Excerpts from a dataset:
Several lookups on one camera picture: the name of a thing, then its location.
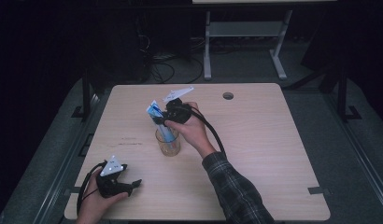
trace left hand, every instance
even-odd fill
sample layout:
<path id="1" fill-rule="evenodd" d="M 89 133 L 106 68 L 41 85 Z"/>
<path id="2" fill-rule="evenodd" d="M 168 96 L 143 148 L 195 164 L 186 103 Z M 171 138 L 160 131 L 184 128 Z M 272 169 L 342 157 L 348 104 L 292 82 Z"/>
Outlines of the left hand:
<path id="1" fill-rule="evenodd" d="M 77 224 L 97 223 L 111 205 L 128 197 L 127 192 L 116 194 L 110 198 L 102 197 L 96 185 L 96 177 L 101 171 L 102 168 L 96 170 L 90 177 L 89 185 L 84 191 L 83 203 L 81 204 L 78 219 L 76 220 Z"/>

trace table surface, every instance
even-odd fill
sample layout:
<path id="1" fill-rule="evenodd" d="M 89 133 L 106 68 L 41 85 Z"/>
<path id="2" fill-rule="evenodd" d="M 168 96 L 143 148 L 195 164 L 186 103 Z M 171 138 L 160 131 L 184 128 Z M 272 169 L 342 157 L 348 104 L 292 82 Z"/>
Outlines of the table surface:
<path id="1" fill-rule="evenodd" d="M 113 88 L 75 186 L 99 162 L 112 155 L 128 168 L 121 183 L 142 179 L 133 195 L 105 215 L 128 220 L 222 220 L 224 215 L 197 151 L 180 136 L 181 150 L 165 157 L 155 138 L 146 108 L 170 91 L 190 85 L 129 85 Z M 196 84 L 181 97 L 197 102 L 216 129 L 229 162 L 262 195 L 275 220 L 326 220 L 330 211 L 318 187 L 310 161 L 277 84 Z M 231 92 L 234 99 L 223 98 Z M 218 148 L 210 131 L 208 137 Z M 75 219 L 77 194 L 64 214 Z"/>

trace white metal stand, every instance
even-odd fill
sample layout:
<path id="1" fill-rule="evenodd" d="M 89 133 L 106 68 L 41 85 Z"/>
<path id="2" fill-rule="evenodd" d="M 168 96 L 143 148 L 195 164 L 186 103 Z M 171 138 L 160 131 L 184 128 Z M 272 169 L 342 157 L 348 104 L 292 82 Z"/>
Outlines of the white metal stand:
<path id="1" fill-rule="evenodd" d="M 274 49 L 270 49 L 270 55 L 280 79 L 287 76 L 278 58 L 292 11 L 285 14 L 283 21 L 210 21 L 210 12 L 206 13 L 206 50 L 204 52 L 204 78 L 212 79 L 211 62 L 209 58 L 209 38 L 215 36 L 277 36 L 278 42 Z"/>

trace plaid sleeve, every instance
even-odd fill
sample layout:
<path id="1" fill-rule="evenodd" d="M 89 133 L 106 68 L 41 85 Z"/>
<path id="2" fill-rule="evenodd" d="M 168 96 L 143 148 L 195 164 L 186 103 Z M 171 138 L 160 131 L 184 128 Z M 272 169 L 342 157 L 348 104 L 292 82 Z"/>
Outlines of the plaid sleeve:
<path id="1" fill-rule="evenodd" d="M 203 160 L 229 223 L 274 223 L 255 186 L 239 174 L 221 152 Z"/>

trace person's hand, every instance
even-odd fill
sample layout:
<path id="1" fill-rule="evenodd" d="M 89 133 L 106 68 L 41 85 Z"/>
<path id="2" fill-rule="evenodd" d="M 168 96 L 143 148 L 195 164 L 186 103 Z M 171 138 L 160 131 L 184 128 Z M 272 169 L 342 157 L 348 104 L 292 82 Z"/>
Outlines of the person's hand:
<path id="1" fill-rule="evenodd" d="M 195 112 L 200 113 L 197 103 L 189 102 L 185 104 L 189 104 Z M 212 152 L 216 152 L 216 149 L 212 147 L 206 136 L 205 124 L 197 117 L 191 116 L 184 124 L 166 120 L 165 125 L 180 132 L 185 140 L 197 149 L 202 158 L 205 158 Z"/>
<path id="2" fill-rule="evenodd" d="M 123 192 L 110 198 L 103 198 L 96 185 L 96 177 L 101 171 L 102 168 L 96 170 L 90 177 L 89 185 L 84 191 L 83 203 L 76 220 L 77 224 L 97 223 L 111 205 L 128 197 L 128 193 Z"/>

-- Problem to solve --
Look through the entries above, find each line containing "trace", and copy it.

-- Task response --
trace left hand, every instance
trace table surface, every instance
trace white metal stand, every instance
trace plaid sleeve, every instance
trace person's hand, every instance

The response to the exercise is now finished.